Saved data entries:
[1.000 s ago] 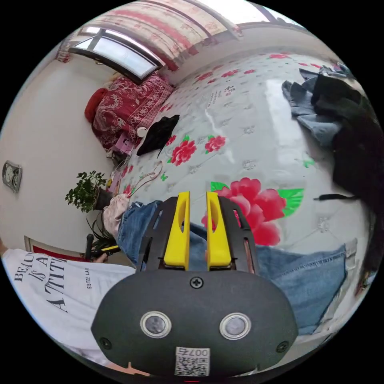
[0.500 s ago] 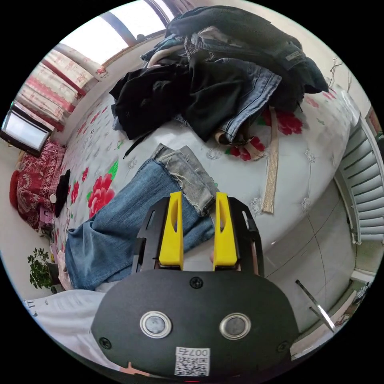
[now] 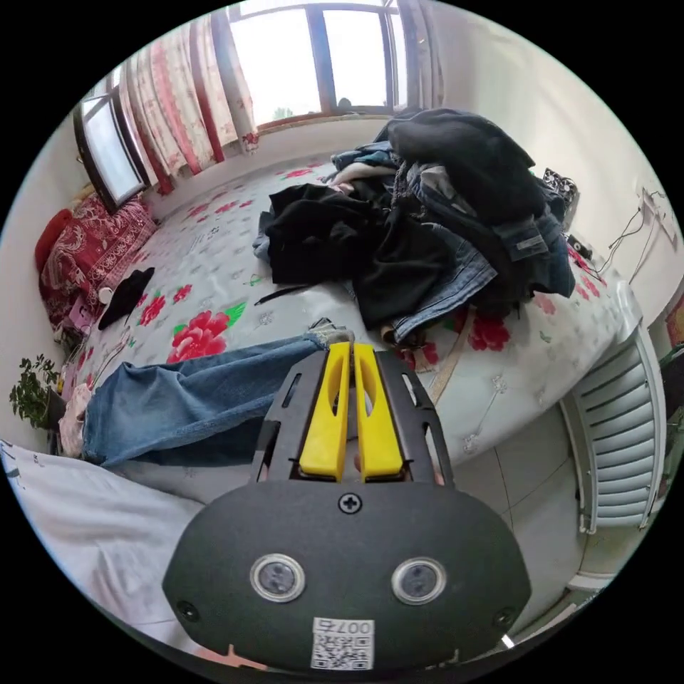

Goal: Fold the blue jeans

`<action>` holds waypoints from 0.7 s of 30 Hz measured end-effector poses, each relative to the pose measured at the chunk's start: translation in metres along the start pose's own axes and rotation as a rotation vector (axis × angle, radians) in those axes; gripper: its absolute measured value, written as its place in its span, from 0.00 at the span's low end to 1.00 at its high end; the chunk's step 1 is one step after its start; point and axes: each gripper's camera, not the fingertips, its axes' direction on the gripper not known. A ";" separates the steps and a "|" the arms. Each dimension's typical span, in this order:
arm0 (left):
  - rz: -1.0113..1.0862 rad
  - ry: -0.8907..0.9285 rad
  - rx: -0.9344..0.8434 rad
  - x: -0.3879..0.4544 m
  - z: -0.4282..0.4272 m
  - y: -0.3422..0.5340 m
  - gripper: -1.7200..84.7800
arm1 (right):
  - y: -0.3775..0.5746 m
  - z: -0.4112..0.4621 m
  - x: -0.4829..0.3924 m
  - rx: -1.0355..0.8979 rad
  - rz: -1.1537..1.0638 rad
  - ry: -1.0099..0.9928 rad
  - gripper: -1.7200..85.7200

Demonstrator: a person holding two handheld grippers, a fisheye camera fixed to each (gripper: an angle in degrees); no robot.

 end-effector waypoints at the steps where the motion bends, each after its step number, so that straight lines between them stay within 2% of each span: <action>1: -0.005 -0.004 0.000 0.002 -0.001 0.000 0.02 | 0.007 0.010 0.007 -0.032 0.025 -0.002 0.02; 3: -0.004 -0.008 -0.001 0.004 -0.003 0.000 0.02 | 0.033 0.068 0.031 -0.278 0.137 -0.004 0.02; 4: 0.002 -0.009 -0.009 0.006 -0.004 0.000 0.02 | 0.037 0.073 0.034 -0.301 0.156 -0.007 0.02; 7: 0.010 0.005 -0.023 0.006 -0.007 -0.002 0.02 | 0.020 0.045 0.033 -0.154 0.195 -0.185 0.02; 8: 0.008 0.007 -0.025 0.006 -0.007 -0.002 0.02 | -0.004 0.028 0.028 -0.102 0.196 -0.326 0.02; 9: 0.002 0.008 -0.029 0.006 -0.008 -0.003 0.02 | -0.036 0.003 0.017 -0.033 0.162 -0.471 0.02; 10: -0.004 0.005 -0.035 0.008 -0.009 -0.005 0.02 | -0.051 -0.012 0.009 0.010 0.126 -0.523 0.02; 12: -0.013 -0.001 -0.043 0.010 -0.010 -0.005 0.02 | -0.099 -0.091 -0.027 0.213 -0.069 -0.614 0.02; 14: -0.015 0.005 -0.035 0.012 -0.012 -0.004 0.02 | -0.110 -0.142 -0.039 0.346 -0.168 -0.631 0.02; 16: -0.014 0.027 -0.009 0.015 -0.016 0.000 0.02 | -0.107 -0.166 -0.035 0.401 -0.188 -0.624 0.02; 19: -0.004 0.006 0.009 0.019 -0.018 0.004 0.02 | -0.088 -0.141 -0.010 0.349 -0.093 -0.539 0.02; 21: 0.015 -0.006 0.012 0.022 -0.019 0.005 0.02 | -0.063 -0.080 0.022 0.229 0.052 -0.431 0.02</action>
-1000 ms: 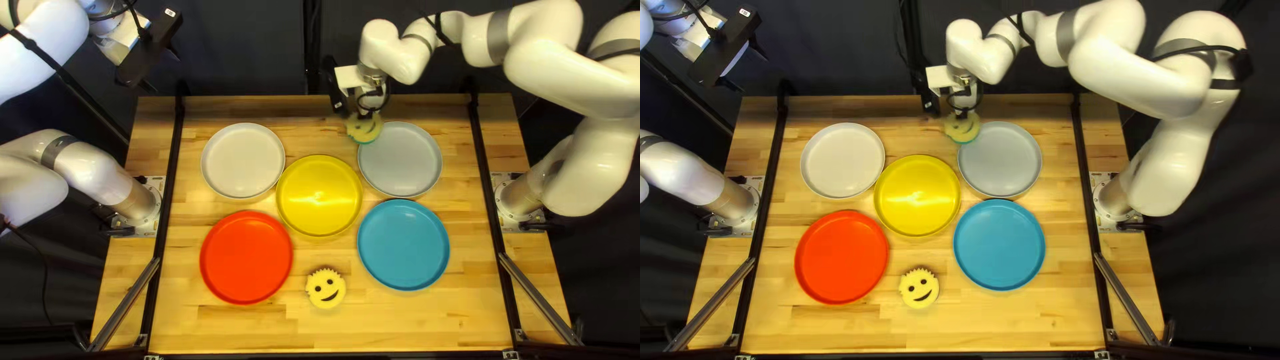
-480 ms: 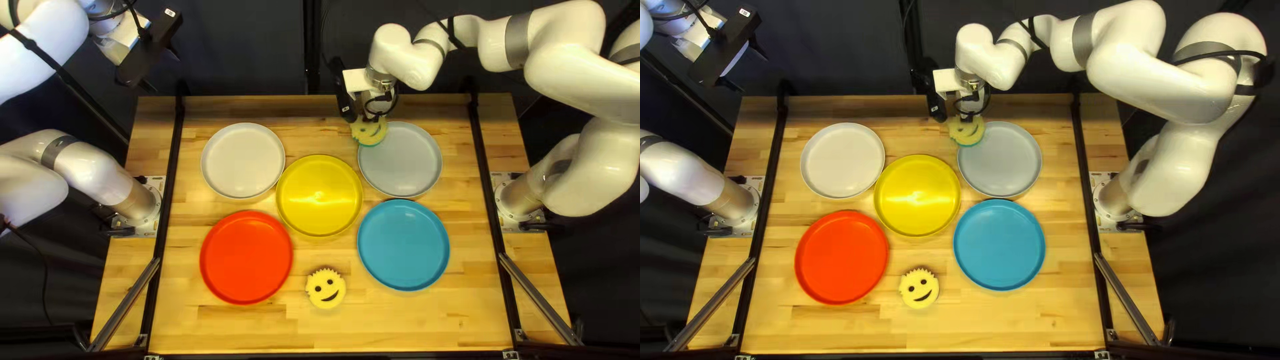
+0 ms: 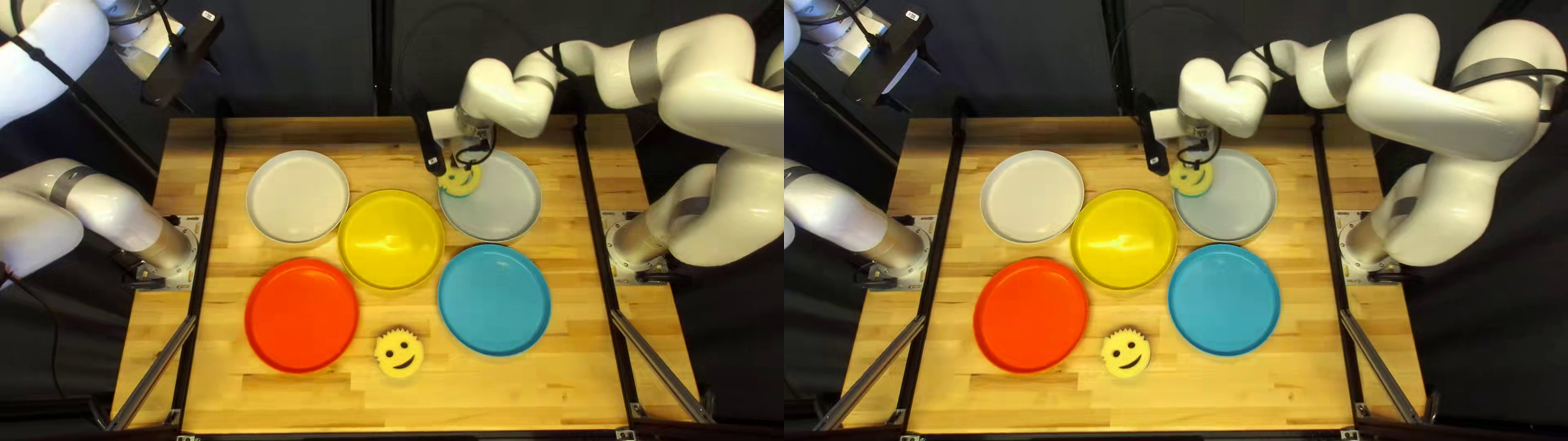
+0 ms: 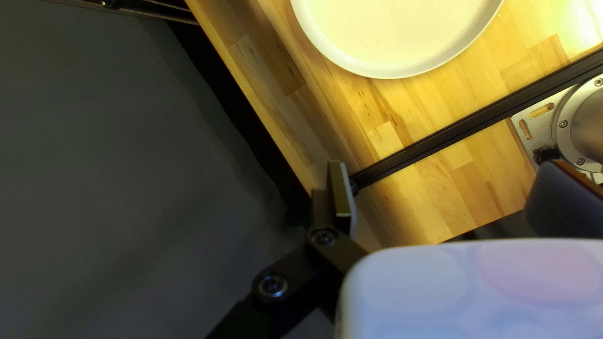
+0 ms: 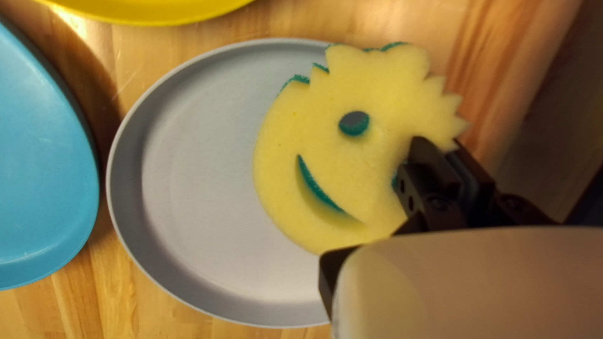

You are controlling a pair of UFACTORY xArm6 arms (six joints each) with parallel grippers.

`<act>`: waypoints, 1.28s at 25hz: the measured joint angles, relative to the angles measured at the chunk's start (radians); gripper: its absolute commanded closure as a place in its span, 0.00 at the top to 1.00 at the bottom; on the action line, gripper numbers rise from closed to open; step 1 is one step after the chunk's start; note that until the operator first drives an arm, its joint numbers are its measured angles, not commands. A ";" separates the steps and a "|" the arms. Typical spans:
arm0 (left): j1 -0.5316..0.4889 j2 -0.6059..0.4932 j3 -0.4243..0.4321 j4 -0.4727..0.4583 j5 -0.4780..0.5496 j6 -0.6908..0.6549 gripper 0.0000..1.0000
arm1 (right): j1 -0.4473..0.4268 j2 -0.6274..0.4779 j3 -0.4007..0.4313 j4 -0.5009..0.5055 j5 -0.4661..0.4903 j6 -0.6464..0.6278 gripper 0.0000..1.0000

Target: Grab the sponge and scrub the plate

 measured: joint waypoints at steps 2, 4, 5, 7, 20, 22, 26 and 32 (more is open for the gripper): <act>0.000 0.000 0.000 0.000 0.000 0.000 1.00 | 0.013 -0.006 0.017 -0.013 -0.008 0.023 0.00; 0.000 0.000 0.000 0.000 0.000 0.000 1.00 | 0.028 -0.010 0.028 -0.024 -0.011 0.045 0.00; 0.000 0.000 0.000 0.000 0.000 0.000 1.00 | 0.035 -0.010 0.030 -0.029 -0.011 0.056 0.00; 0.000 0.000 0.000 0.000 0.000 0.000 1.00 | 0.050 -0.008 0.033 -0.039 -0.009 0.074 0.00; 0.000 0.000 0.000 0.000 0.000 0.000 1.00 | -0.032 0.076 -0.014 -0.051 -0.019 0.014 0.00; 0.000 0.000 0.000 0.000 0.000 0.000 1.00 | -0.063 0.083 -0.021 -0.046 -0.021 -0.013 0.00; 0.000 0.000 0.000 0.000 0.000 0.000 1.00 | -0.115 0.091 -0.030 -0.036 -0.023 -0.056 0.00; 0.000 0.000 0.000 0.000 0.000 0.000 1.00 | -0.138 0.069 -0.011 -0.035 -0.031 -0.069 0.00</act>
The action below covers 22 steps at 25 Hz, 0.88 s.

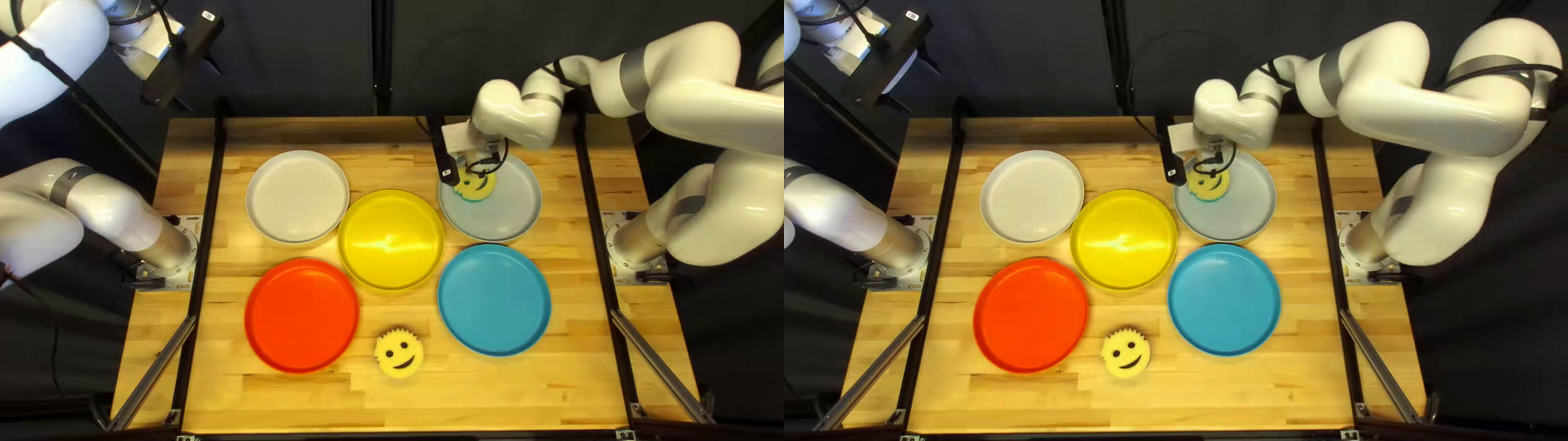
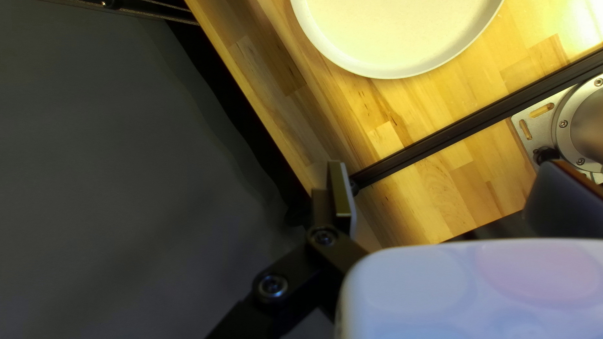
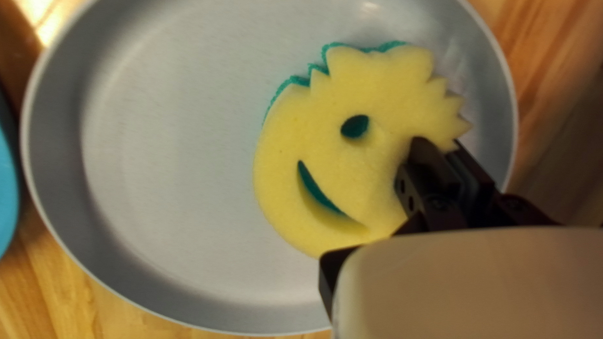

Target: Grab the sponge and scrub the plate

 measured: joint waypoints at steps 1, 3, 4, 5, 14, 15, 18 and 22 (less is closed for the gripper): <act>0.000 0.000 0.000 0.000 0.000 0.000 1.00 | 0.004 -0.006 0.010 -0.002 -0.004 0.004 0.00; 0.000 0.000 0.000 0.000 0.000 0.000 1.00 | 0.017 -0.020 0.032 -0.006 -0.014 0.015 0.00; 0.000 0.000 0.000 0.000 0.000 0.000 1.00 | 0.025 -0.028 0.044 -0.009 -0.019 0.022 0.00; 0.000 0.000 0.000 0.000 0.000 0.000 1.00 | 0.034 -0.038 0.056 -0.012 -0.023 0.030 0.00; 0.000 0.000 0.000 0.000 0.000 0.000 1.00 | 0.153 -0.147 0.183 -0.058 -0.040 0.137 0.00; 0.000 0.000 0.000 0.000 0.000 0.000 1.00 | 0.161 -0.157 0.195 -0.063 -0.043 0.144 0.00; 0.000 0.000 0.000 0.000 0.000 0.000 1.00 | 0.177 -0.179 0.222 -0.073 -0.047 0.159 0.00; 0.000 0.000 0.000 0.000 0.000 0.000 1.00 | 0.182 -0.194 0.238 -0.086 -0.049 0.171 0.00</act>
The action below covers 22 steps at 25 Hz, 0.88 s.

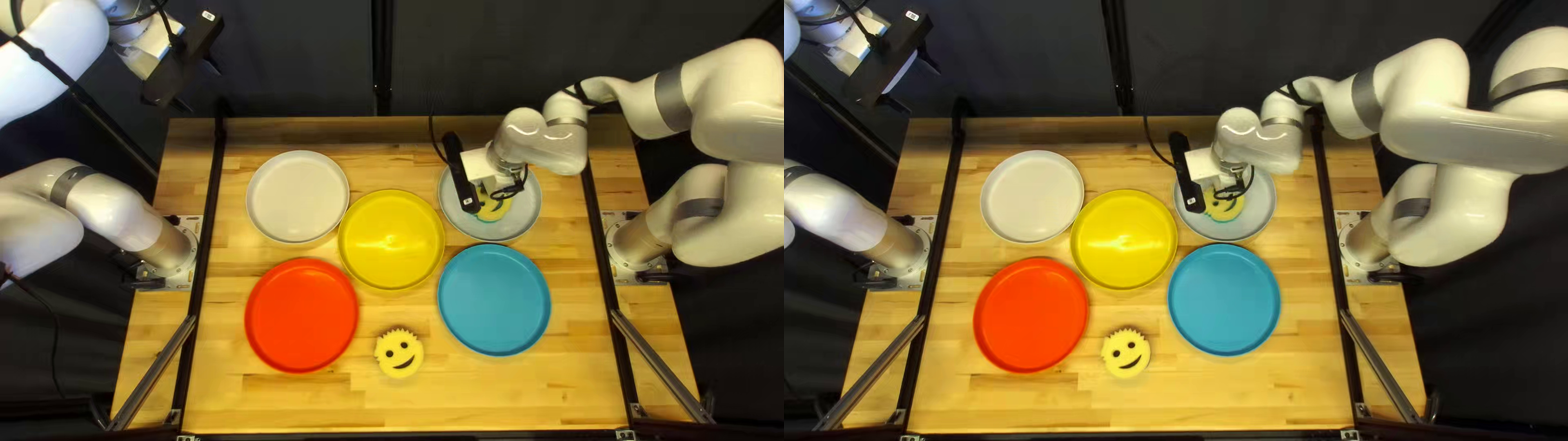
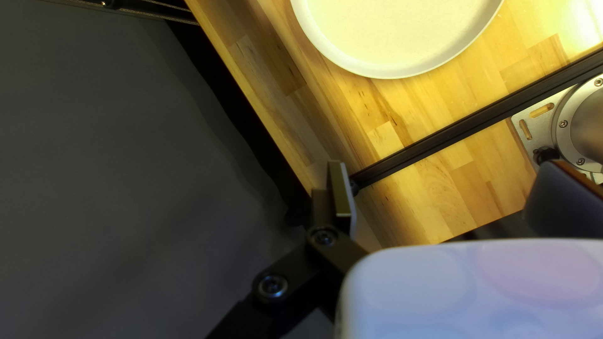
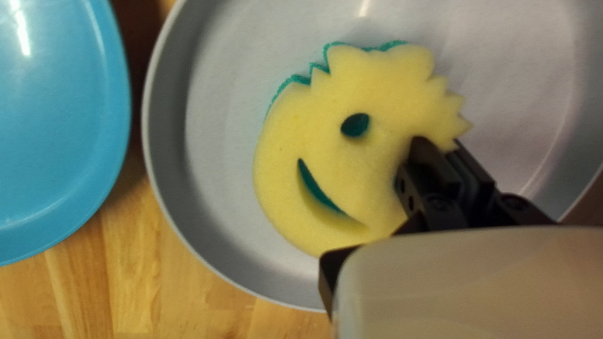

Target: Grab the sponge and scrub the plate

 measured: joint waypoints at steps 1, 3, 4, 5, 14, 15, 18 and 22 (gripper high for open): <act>0.000 0.000 0.000 0.000 0.000 0.000 1.00 | -0.010 0.000 0.000 -0.002 -0.002 -0.006 0.00; 0.000 0.000 0.000 0.000 0.000 0.000 1.00 | -0.040 0.006 -0.001 -0.003 -0.009 -0.029 0.00; 0.000 0.000 0.000 0.000 0.000 0.000 1.00 | -0.059 0.010 -0.004 0.000 -0.015 -0.047 0.00; 0.000 0.000 0.000 0.000 0.000 0.000 1.00 | -0.080 0.016 -0.006 0.004 -0.023 -0.068 0.00; 0.000 0.000 0.000 0.000 0.000 0.000 1.00 | -0.224 0.055 -0.042 0.072 -0.079 -0.246 0.00; 0.000 0.000 0.000 0.000 0.000 0.000 1.00 | -0.230 0.056 -0.043 0.074 -0.084 -0.255 0.00; 0.000 0.000 0.000 0.000 0.000 0.000 1.00 | -0.240 0.051 -0.030 0.076 -0.102 -0.276 0.00; 0.000 0.000 0.000 0.000 0.000 0.000 1.00 | -0.231 0.018 0.012 0.080 -0.124 -0.287 0.00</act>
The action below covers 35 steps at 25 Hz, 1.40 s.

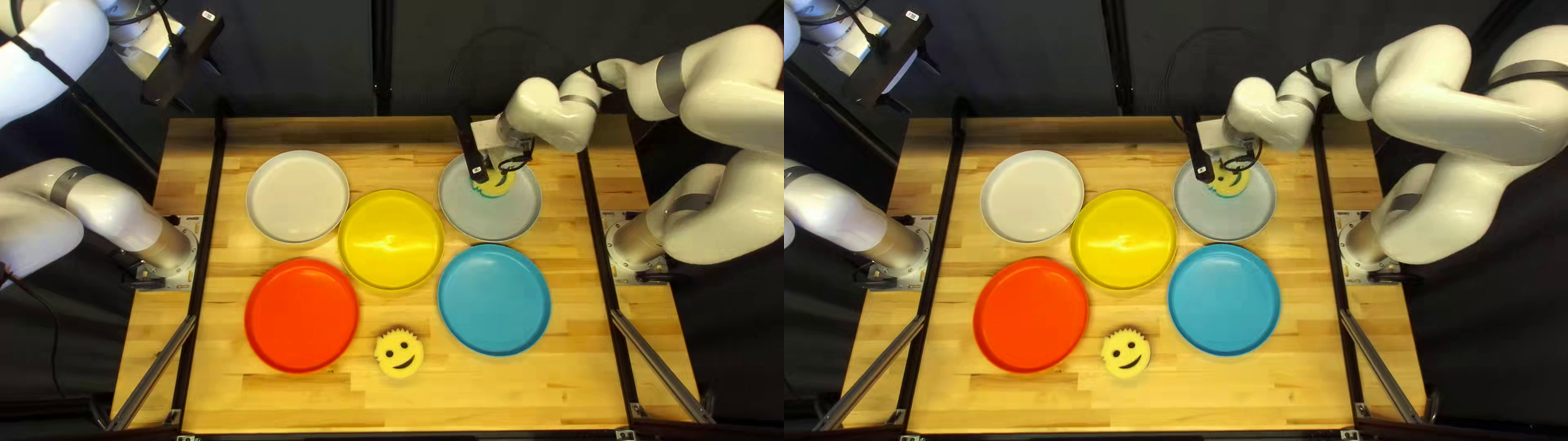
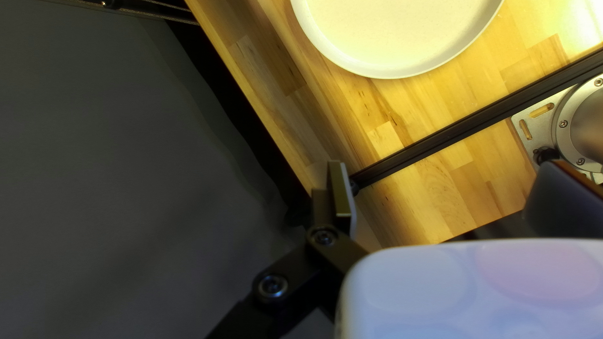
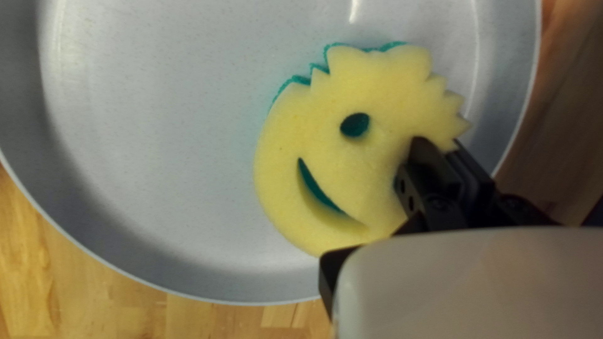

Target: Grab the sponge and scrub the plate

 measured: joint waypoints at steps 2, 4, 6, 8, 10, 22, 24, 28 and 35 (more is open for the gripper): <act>0.000 0.000 0.000 0.000 0.000 0.000 1.00 | 0.014 -0.027 0.030 0.001 -0.009 0.000 0.00; 0.000 0.000 0.000 0.000 0.000 0.000 1.00 | 0.032 -0.058 0.060 0.000 -0.015 0.004 0.00; 0.000 0.000 0.000 0.000 0.000 0.000 1.00 | 0.049 -0.089 0.089 0.000 -0.020 0.007 0.00; 0.000 0.000 0.000 0.000 0.000 0.000 1.00 | 0.063 -0.121 0.119 0.004 -0.025 0.005 0.00; 0.000 0.000 0.000 0.000 0.000 0.000 1.00 | 0.083 -0.149 0.147 0.008 -0.029 0.005 0.00; 0.000 0.000 0.000 0.000 0.000 0.000 1.00 | 0.108 -0.183 0.185 0.010 -0.027 -0.036 0.00; 0.000 0.000 0.000 0.000 0.000 0.000 1.00 | 0.077 -0.164 0.175 0.038 -0.038 -0.096 0.00; 0.000 0.000 0.000 0.000 0.000 0.000 1.00 | 0.015 -0.110 0.130 0.106 -0.057 -0.226 0.00; 0.000 0.000 0.000 0.000 0.000 0.000 1.00 | -0.052 -0.074 0.070 0.172 -0.043 -0.355 0.00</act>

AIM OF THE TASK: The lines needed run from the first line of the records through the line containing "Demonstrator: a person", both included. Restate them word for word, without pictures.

EXERCISE ANSWER:
[1.000 s ago] 
[0.500 s ago] 
[now] 

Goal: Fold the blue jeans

`<action>` holds waypoints from 0.7 s of 30 Hz measured end-effector poses, each relative to the pose measured at the chunk's start: translation in metres along the start pose's own axes and rotation as a rotation vector (axis × angle, radians) in those axes; gripper: its absolute measured value, written as its place in its span, from 0.00 at the span's low end to 1.00 at its high end; the chunk's step 1 is one step after its start; point and axes: each gripper's camera, not the fingertips, its axes' direction on the gripper not known. A ";" separates the steps and a "|" the arms. Each dimension's typical span, in this order:
arm0 (left):
  - rz: -1.0113..1.0862 rad
  - ry: -0.8907..0.9285 rad
  - rx: -0.9344..0.8434 rad
  - x: -0.3879..0.4544 m
  - z: -0.4282..0.4272 m
  - y: -0.3422..0.5340 m
  - gripper: -1.7200..84.7800
arm1 (right):
  - y: -0.3775..0.5746 m
  - z: -0.4112..0.4621 m
  - x: -0.4829..0.3924 m
  - rx: -1.0355..0.8979 rad
  - rz: -1.1537..1.0638 rad
  - ry: -1.0099..0.9928 rad
  - gripper: -1.7200..85.7200

Demonstrator: a person holding two handheld grippers, a fisheye camera fixed to each (gripper: an angle in degrees); no robot.

What the exercise required is now done.